[Start of section]

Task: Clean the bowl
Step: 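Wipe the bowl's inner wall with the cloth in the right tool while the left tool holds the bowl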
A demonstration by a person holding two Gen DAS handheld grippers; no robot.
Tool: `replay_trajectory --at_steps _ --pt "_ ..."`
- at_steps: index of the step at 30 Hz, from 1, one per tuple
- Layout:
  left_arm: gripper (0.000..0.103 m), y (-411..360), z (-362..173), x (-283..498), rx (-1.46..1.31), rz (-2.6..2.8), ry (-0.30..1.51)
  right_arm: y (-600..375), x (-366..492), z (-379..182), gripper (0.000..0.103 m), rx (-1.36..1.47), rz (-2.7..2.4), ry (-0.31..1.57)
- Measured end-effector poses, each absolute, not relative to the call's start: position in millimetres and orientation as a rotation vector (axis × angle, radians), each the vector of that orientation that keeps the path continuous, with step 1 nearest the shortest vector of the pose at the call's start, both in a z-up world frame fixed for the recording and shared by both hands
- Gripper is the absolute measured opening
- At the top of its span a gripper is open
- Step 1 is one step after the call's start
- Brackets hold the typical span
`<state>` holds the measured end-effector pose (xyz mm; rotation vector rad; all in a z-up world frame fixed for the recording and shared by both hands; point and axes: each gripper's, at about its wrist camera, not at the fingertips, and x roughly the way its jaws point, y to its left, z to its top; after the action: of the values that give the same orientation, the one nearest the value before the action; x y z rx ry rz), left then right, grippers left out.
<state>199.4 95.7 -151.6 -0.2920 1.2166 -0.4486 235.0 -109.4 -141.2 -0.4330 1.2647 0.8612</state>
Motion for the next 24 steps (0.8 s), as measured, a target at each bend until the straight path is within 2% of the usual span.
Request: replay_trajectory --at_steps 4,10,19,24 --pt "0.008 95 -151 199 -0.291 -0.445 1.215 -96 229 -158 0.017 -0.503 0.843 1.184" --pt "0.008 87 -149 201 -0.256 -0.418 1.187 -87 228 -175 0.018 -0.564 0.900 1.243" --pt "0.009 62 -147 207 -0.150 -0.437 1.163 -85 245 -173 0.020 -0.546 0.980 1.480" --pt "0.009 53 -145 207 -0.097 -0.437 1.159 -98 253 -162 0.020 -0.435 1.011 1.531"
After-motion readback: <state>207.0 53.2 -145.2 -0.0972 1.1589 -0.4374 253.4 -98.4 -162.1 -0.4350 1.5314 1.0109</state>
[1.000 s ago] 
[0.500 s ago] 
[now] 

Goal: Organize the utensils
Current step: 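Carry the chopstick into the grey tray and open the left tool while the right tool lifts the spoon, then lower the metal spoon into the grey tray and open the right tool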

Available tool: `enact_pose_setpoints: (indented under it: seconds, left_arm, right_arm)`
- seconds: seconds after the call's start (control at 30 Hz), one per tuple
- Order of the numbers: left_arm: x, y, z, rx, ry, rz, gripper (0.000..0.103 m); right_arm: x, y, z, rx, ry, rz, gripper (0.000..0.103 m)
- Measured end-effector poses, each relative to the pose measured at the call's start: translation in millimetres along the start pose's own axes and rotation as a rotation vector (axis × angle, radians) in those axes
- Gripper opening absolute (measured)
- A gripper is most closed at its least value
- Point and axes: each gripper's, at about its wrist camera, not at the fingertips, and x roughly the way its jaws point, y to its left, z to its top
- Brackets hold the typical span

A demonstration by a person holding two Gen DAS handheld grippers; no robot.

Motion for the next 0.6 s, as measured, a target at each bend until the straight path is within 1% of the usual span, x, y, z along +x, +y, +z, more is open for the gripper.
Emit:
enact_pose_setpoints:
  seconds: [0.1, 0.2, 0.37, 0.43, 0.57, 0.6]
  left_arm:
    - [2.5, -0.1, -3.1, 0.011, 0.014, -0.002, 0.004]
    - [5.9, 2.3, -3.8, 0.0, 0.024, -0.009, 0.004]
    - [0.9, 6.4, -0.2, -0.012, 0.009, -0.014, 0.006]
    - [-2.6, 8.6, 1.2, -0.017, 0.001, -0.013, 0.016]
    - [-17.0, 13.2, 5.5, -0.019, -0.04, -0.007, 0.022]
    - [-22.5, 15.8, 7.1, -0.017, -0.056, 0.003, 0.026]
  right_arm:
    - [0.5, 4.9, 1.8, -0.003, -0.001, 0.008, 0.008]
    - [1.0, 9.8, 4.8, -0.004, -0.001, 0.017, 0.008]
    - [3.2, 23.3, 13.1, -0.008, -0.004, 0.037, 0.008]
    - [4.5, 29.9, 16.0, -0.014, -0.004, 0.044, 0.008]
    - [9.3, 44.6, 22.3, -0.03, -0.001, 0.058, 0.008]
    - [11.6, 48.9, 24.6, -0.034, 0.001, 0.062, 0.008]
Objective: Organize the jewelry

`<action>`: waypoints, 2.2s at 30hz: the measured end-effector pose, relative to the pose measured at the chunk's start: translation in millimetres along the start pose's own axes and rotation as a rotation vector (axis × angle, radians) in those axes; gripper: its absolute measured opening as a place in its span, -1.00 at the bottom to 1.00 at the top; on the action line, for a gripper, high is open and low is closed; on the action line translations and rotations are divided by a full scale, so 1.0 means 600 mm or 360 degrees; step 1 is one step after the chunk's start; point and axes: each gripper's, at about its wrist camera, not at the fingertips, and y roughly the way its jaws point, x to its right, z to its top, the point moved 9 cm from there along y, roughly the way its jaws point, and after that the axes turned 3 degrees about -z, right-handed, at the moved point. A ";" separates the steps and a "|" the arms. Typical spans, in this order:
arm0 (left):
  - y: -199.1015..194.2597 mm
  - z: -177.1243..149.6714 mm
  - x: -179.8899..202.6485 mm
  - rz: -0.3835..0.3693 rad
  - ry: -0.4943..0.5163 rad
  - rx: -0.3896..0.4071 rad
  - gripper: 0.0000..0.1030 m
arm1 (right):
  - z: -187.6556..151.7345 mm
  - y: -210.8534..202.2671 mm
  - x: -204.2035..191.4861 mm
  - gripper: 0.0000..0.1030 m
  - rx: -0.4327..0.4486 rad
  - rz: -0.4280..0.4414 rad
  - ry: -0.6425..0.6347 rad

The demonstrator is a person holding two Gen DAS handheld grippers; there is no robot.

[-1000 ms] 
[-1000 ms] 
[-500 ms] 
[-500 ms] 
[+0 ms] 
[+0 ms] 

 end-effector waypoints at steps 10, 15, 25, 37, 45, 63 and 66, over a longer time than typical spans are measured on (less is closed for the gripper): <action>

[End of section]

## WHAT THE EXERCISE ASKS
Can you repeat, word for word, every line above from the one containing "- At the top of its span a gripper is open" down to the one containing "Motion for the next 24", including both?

## WRITTEN SOLUTION
- At the top of its span a gripper is open
- Step 1 is one step after the call's start
- Brackets hold the typical span
`<state>` holds the measured end-effector pose (xyz mm; rotation vector rad; all in a z-up world frame fixed for the recording and shared by both hands; point and axes: each gripper's, at about its wrist camera, not at the fingertips, and x roughly the way its jaws point, y to its left, z to its top; after the action: of the values that give the same orientation, the one nearest the value before the action; x y z rx ry rz), left then right, grippers left out.
<state>199.4 95.7 -151.6 -0.2920 1.2166 -0.4486 235.0 -109.4 -141.2 -0.4330 1.2647 0.8612</state>
Motion for the next 24 steps (0.8 s), as measured, a target at each bend until the straight path is within 2% of the usual span.

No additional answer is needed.